Exercise description> Nothing is to be altered; the data must be repeated exactly.

Input data>
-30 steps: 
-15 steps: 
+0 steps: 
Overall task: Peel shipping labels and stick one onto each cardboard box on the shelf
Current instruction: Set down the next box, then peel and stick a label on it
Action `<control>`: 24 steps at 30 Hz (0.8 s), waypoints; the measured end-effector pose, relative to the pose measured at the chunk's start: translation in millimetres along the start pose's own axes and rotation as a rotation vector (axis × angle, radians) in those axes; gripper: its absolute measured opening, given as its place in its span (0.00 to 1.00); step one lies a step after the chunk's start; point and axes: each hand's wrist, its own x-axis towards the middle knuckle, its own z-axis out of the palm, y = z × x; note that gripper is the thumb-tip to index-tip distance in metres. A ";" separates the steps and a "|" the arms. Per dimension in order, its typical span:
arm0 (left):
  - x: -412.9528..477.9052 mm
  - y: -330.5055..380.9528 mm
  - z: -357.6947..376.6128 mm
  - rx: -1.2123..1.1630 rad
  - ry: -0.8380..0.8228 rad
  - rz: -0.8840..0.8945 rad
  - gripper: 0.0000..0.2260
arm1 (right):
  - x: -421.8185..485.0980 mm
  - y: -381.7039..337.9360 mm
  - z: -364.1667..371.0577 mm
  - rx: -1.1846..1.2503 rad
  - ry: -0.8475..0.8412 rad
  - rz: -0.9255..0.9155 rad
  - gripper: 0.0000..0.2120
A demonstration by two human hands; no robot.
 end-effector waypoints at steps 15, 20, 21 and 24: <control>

Response to this exercise>
-30 steps: 
-15 steps: 
+0 steps: 
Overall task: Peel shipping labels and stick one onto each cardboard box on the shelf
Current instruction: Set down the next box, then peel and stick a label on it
Action `<control>`: 24 steps at 30 Hz (0.8 s), waypoints; the measured end-effector pose, relative to the pose measured at the chunk's start: translation in millimetres along the start pose's own axes and rotation as a rotation vector (axis × angle, radians) in those axes; gripper: its absolute measured opening, given as its place in its span (0.00 to 1.00); step one lies a step after the chunk's start; point and axes: each hand's wrist, its own x-axis towards the middle knuckle, its own z-axis out of the palm, y = z × x; note that gripper is the thumb-tip to index-tip distance in metres. A ";" separates the steps and a "|" the arms. Per dimension in order, its typical span:
arm0 (left):
  - x: -412.9528..477.9052 mm
  - y: -330.5055..380.9528 mm
  - z: -357.6947..376.6128 mm
  - rx: -1.2123..1.1630 rad
  - ry: -0.8380..0.8228 rad
  - rz: -0.8840..0.8945 rad
  - gripper: 0.0000..0.2260
arm1 (right):
  - x: -421.8185..485.0980 mm
  - y: -381.7039..337.9360 mm
  - z: -364.1667..371.0577 mm
  - rx: -1.1846..1.2503 rad
  - ry: -0.8475..0.8412 rad
  - rz: -0.9255..0.9155 rad
  - gripper: 0.0000..0.2120
A demonstration by two human hands; no robot.
 end-effector waypoints at steps 15, 20, 21 and 24: <control>

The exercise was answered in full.